There is also the possibility that residents could drill their own wells, which could be a less costly option than replacing the existing infrastructure. But McLendon said residents have tried wells in the past and the water has suffered from the same iron problems.

County vows to look for alternative funding

Despite passing over the project for the state grant, county officials have pledged to look for alternative funding sources.

"We're trying to help them all we can," said Assistant County Administrator Ken Saunders, adding that the grant consultant is due to report on possible sources by May 22.

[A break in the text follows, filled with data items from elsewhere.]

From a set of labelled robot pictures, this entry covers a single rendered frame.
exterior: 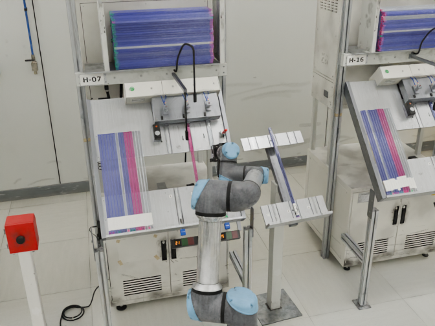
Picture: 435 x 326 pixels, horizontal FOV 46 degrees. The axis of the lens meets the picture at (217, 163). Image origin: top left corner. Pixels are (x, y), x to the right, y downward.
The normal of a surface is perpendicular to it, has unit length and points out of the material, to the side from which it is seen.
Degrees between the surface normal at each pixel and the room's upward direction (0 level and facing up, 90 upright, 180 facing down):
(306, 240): 0
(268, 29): 90
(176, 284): 90
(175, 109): 48
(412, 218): 90
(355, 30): 90
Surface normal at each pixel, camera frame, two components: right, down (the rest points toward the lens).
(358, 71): 0.25, 0.40
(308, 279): -0.01, -0.91
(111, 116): 0.18, -0.32

South Dunnellon's water system is already saddled with debt, so residents reject the possibility of a low-interest loan. The average water bill is $20, according to McLendon, and that amount would increase with more debt.

In flusher economic times, the possibility of obtaining a different grant would be easier. But with the state and federal budget tight, South Dunnellon may be looking for a while.

"There's not a lot of money out there," Maidhof said in an interview.

With about 200 private water systems in Citrus County, South Dunnellon is hardly alone. The county is identifying the top 12 systems to take over, opening up a much larger funding source, but South Dunnellon has not been considered because the next closest county water line is relatively far away in Hernando, Saunders said. If grants are not available, Saunders believes a solution could lie with the proposed buyout of Florida Water Services by the Florida Governmental Utility Authority, a four-county consortium that buys willing utilities and keeps ownership until interested counties and cities are ready to take on the debt.

Florida Water, which operates 15 systems in Citrus that serve 7,000 customers, has a line near South Dunnellon that could be extended, he said. Doing so, however, could result in higher water bills because residents would pay connection fees to cover the cost of expansion.

The $520-million buyout is meeting resistance from local governments that feel the costs to customers could be too high, among other concerns.

What will happen next for the residents of South Dunnellon is unclear. If grants are unavailable this year, community leaders will once again ask the county to seek funding in the next Community Development Block Grant cycle.

"If we don't get that grant next year and it goes to Chassahowitzka," McLendon said, "I think that's a crying shame. We need the money."